◆ **Data for processing**
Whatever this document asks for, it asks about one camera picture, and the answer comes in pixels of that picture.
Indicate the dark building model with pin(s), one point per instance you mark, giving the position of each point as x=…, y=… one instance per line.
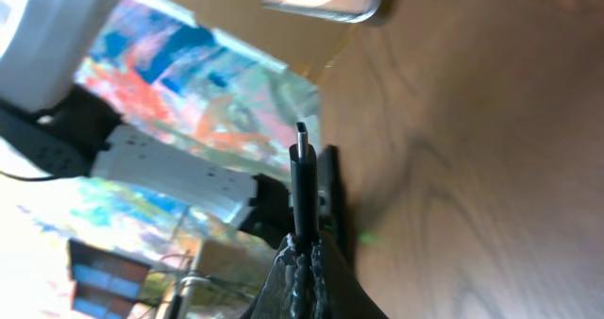
x=107, y=284

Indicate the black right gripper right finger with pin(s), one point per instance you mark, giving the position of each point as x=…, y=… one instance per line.
x=346, y=297

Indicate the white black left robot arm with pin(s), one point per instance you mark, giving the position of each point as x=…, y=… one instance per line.
x=67, y=131

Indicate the colourful abstract painting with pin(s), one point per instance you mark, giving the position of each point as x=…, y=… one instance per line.
x=187, y=86

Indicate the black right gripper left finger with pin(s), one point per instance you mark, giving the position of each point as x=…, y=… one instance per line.
x=285, y=292

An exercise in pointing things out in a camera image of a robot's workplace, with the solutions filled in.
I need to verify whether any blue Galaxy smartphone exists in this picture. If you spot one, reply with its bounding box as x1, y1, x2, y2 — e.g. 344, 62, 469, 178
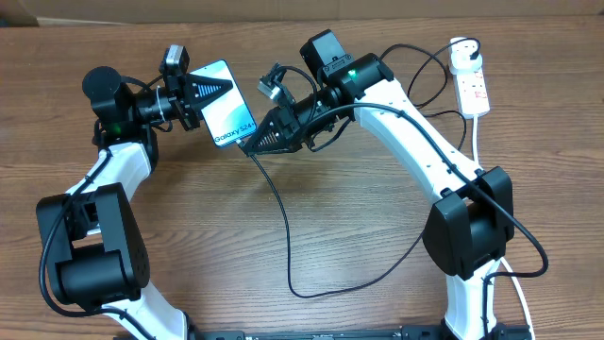
191, 59, 257, 147

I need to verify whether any white charger plug adapter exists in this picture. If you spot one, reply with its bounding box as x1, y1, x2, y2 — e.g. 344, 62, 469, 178
449, 41, 483, 75

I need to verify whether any black USB charging cable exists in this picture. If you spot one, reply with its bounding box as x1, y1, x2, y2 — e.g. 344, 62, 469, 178
235, 37, 482, 299

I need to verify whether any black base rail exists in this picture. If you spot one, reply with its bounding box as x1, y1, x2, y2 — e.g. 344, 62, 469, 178
188, 323, 533, 340

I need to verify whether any white power strip cord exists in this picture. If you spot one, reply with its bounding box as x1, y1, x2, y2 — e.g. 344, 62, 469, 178
471, 116, 537, 340

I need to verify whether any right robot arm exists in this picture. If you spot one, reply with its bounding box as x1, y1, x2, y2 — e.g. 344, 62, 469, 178
241, 30, 514, 339

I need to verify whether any white power strip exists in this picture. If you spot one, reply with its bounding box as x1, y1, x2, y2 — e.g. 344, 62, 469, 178
448, 37, 490, 119

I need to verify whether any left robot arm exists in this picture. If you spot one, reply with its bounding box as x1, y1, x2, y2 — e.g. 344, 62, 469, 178
36, 61, 240, 339

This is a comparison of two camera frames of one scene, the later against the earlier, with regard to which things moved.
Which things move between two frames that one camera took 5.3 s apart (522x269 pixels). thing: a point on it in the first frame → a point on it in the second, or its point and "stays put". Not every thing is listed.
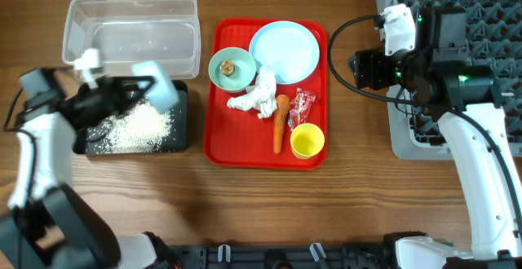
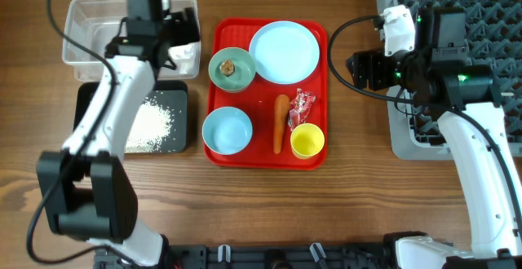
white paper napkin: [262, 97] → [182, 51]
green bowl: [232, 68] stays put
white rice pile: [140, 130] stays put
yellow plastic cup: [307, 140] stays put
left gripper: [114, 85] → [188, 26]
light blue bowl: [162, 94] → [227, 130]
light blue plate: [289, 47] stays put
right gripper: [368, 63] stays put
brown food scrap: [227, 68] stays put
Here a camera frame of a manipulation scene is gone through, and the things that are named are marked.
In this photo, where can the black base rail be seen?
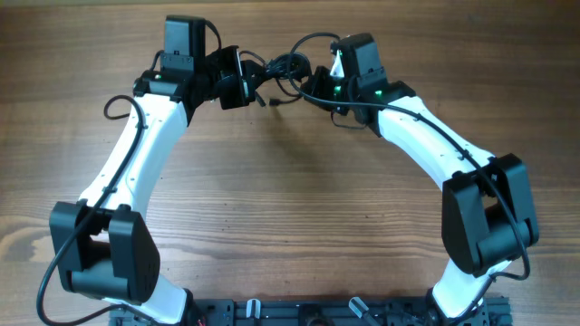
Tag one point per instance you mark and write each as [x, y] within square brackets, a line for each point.
[312, 311]

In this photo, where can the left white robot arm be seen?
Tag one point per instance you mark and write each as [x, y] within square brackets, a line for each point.
[103, 248]

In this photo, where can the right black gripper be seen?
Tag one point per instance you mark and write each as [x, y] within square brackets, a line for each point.
[316, 84]

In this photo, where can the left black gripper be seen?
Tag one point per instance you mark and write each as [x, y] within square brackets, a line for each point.
[244, 93]

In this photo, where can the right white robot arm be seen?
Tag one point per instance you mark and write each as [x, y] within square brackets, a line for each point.
[488, 217]

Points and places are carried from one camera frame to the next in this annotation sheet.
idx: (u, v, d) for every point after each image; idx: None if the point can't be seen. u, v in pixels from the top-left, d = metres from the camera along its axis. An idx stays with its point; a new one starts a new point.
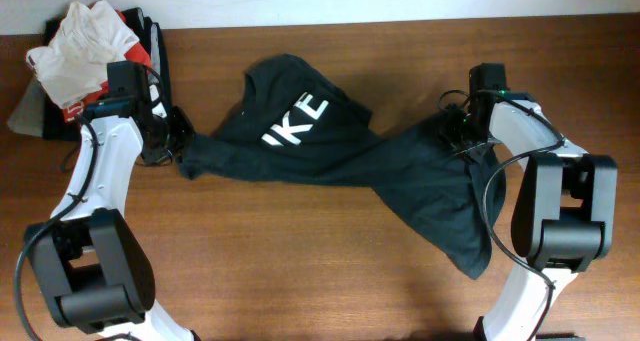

◆ **What to produce**
Go through the listing above and write it out again exactly, dropping the pictures.

◆ **Exercise result**
Whatever this document asks for, it asks about one camera picture, and the answer comes in pixels of that picture.
Indicate the dark building model with pin(s), one point per instance you mark, giving the position of each point as x=…, y=… one instance per line.
x=107, y=284

Indicate the black right gripper right finger with pin(s), one point per instance you mark, giving the position of each point as x=…, y=… one instance per line.
x=346, y=297

Indicate the white black left robot arm with pin(s), one point per instance you mark, giving the position of each point as x=…, y=… one instance per line.
x=67, y=131

Indicate the colourful abstract painting with pin(s), one point per instance you mark, giving the position of each point as x=…, y=… one instance per line.
x=187, y=86

Indicate the black right gripper left finger with pin(s), one point per instance you mark, giving the position of each point as x=…, y=… one instance per line.
x=285, y=292

An exercise in pointing things out in a camera image of a robot's workplace, with the solutions filled in.
I need to verify whether any blue Galaxy smartphone exists in this picture. If you spot one, reply with its bounding box as x1, y1, x2, y2 — e.g. 344, 62, 469, 178
191, 59, 257, 147

I need to verify whether any white charger plug adapter exists in this picture. If you spot one, reply with its bounding box as x1, y1, x2, y2 — e.g. 344, 62, 469, 178
449, 41, 483, 75

I need to verify whether any black USB charging cable exists in this picture. If you spot one, reply with its bounding box as x1, y1, x2, y2 — e.g. 344, 62, 469, 178
235, 37, 482, 299

I need to verify whether any black base rail exists in this picture. If you spot one, reply with its bounding box as x1, y1, x2, y2 — e.g. 344, 62, 469, 178
188, 323, 533, 340

I need to verify whether any white power strip cord exists in this picture. If you spot one, reply with its bounding box as x1, y1, x2, y2 — e.g. 344, 62, 469, 178
471, 116, 537, 340

I need to verify whether any right robot arm exists in this picture. If you spot one, reply with its bounding box as x1, y1, x2, y2 — e.g. 344, 62, 469, 178
241, 30, 514, 339

I need to verify whether any white power strip exists in this picture. If you spot one, reply with its bounding box as x1, y1, x2, y2 — e.g. 344, 62, 469, 178
448, 37, 490, 119

I need to verify whether any left robot arm exists in this picture. If you spot one, reply with its bounding box as x1, y1, x2, y2 — e.g. 344, 62, 469, 178
36, 61, 240, 339

This is a comparison of two camera frames of one scene, the later against the earlier, with regard to which things moved.
Which things move between two frames that one camera took 5.3 s apart (522x269 pixels). thing: a point on it in the first frame → a point on it in the second, or its point and "stays put". Not every thing is listed.
white paper napkin: [262, 97] → [182, 51]
green bowl: [232, 68] stays put
white rice pile: [140, 130] stays put
yellow plastic cup: [307, 140] stays put
left gripper: [114, 85] → [188, 26]
light blue bowl: [162, 94] → [227, 130]
light blue plate: [289, 47] stays put
right gripper: [368, 63] stays put
brown food scrap: [227, 68] stays put
Here a camera frame of a manipulation scene is gone through, and the things that are named are marked.
In this photo, where can the black base rail be seen?
Tag one point per instance you mark and write each as [x, y] within square brackets, a line for each point.
[312, 311]

In this photo, where can the left white robot arm be seen?
Tag one point per instance you mark and write each as [x, y] within square brackets, a line for each point.
[103, 248]

In this photo, where can the right black gripper be seen?
Tag one point per instance you mark and write each as [x, y] within square brackets, a line for each point.
[316, 84]

In this photo, where can the left black gripper be seen?
Tag one point per instance you mark and write each as [x, y] within square brackets, a line for each point.
[244, 93]

In this photo, where can the right white robot arm be seen?
Tag one point per instance you mark and write each as [x, y] within square brackets, a line for each point.
[488, 217]

Points and places are carried from one camera frame to the next in this annotation sheet.
idx: (u, v, d) for every point after each image; idx: None if the point can't be seen. u, v in pixels from the top-left, d = metres from the camera along its axis. An idx stays with its point; a new one starts a new point.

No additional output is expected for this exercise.